09 Jul '17 21:59>
Originally posted by EladarI mean like all of it. Where do you think it will end up? Does water magically vanish when you drink it, use it for irrigation or on 'drought thirsty land'? Or does it end up somewhere?
You mean like people drinking the water? You mean like irrigation for farming? You mean like to drought thirsty land?
I'm sure there are plenty of places around the world that could use extra water.
So am I. But how much water exactly, and where does it end up?
I'm sure there are plenty of farmers and ranchers in Washington that would love free river water to help with the problem.
Its not free, or they would have done it already.
We need to be consuming more water before it reaches the oceans.
There are a number of problems with the idea:
This has been done in many places until the rivers run dry. Then the people near the coast complain because they now have no water. Or it has a negative impact on the fish that use the rivers etc.
Where does the water go? Some will go into the ground and fill up the water table - not a bad thing. But much will evaporate and back into the global water cycle. It is true that part of current sea level rise is because of water table loss from irrigation. But that is also countered by all the lakes we have created around the world.

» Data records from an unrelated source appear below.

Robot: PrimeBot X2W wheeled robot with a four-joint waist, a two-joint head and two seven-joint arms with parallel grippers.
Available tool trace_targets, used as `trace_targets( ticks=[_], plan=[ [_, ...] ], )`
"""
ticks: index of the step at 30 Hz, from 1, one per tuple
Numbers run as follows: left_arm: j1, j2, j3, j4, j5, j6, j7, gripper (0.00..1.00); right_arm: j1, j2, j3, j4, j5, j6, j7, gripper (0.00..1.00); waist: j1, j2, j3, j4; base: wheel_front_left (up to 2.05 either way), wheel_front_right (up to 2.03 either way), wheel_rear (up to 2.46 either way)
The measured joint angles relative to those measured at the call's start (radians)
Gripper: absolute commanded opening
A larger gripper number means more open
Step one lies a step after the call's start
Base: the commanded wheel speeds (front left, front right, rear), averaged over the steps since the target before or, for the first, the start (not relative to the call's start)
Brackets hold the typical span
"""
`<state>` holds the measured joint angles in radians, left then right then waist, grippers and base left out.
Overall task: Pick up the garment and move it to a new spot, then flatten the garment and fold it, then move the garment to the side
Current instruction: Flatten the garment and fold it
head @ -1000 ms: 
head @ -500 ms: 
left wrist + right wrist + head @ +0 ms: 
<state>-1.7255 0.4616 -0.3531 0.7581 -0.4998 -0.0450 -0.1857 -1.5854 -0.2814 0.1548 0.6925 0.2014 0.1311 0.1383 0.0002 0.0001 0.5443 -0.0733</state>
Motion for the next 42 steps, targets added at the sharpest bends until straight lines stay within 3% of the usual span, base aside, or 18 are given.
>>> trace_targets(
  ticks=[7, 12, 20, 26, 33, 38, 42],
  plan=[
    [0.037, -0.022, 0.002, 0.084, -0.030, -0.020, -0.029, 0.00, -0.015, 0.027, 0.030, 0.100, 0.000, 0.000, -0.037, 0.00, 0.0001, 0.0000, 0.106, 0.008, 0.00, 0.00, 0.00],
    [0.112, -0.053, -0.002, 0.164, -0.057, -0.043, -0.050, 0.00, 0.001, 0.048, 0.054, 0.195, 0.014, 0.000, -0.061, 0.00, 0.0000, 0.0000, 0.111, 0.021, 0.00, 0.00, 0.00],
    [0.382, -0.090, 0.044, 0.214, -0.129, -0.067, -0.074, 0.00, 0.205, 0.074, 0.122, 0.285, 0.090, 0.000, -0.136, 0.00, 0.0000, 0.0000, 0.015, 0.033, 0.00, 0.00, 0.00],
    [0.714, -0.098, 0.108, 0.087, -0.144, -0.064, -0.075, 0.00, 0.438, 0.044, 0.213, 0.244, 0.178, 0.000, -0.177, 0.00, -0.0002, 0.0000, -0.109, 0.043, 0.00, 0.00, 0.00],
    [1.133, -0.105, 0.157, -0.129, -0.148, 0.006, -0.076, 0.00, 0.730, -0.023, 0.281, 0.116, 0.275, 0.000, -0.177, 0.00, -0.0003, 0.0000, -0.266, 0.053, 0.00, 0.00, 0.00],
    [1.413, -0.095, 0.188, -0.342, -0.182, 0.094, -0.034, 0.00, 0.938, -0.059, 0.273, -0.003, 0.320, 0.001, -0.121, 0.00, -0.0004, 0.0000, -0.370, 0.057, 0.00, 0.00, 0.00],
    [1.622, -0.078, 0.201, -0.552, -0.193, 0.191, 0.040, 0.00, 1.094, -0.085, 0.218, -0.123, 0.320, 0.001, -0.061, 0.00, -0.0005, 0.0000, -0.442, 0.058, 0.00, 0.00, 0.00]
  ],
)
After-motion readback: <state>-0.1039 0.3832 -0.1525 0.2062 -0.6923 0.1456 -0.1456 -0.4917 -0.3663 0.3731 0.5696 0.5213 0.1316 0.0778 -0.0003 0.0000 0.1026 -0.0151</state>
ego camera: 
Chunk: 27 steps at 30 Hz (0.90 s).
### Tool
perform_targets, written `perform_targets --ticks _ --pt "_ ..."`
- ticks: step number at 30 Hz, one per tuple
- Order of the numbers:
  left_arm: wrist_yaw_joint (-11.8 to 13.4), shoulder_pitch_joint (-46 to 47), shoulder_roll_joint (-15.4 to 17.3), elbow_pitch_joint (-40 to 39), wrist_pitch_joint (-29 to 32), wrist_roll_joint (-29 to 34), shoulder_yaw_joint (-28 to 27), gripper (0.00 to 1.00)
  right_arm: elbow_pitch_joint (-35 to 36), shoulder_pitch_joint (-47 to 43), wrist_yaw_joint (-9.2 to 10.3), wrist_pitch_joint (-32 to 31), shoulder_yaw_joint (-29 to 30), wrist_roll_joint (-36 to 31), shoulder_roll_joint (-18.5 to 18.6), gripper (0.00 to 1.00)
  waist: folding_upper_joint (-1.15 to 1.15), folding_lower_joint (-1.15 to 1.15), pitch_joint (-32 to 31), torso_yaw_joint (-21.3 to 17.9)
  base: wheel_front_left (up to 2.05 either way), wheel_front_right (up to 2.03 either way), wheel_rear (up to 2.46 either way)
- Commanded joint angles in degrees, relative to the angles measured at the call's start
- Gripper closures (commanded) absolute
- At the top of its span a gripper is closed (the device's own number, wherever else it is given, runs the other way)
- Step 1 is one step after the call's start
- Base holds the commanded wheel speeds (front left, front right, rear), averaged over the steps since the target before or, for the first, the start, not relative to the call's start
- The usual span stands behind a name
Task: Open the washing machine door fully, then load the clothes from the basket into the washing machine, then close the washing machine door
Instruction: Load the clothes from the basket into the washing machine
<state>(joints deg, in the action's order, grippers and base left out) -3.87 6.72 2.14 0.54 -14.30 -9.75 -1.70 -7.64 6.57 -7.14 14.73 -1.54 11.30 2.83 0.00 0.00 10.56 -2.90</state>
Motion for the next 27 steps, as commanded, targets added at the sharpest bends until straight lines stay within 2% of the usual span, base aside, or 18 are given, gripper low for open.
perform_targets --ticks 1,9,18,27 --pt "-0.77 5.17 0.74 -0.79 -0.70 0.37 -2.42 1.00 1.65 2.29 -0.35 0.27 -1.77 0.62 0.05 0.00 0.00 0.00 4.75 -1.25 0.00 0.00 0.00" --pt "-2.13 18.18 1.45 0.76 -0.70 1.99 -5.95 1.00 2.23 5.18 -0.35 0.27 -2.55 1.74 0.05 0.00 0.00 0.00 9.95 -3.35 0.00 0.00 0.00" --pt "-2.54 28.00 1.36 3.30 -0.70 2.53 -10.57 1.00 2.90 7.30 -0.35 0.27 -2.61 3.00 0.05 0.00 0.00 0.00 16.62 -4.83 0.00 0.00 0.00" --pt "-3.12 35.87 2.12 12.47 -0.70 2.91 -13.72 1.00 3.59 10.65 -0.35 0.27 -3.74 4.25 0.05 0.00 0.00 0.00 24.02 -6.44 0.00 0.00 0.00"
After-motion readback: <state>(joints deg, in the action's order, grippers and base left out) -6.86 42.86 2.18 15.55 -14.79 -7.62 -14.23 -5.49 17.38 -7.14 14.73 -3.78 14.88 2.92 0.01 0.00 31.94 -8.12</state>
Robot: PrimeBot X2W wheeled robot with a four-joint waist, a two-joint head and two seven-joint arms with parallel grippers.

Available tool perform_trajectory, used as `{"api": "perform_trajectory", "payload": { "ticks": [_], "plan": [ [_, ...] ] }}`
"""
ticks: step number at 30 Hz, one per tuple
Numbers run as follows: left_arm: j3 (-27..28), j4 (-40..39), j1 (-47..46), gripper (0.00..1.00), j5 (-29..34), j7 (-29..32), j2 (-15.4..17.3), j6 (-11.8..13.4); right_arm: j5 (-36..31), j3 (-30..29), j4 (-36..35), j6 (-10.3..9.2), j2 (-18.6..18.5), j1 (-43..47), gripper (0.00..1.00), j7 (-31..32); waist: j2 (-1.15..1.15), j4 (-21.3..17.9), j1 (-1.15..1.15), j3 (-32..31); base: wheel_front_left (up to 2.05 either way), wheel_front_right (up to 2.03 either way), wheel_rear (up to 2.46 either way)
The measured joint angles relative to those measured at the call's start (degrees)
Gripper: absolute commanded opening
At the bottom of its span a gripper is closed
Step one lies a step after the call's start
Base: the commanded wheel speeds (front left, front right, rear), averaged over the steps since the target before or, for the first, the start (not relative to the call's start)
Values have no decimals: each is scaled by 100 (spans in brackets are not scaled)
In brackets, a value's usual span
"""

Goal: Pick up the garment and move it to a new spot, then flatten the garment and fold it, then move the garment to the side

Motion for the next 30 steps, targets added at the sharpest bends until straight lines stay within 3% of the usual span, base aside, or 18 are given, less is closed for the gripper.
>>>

But the reason people have depleted water tables, is it is cheap to do so. It is expensive to move water over vast distances.
Would it be nice to ship water to the Sahara and create new agricultural lands there? Its being done in Egypt. But even that idea has problems including cost, saltification and more.
But the main problem with your idea is that it would have to be done on a vast scale world wide to have any measurable impact on sea levels and would probably never be enough to counter total sea level rise from unchecked global warming.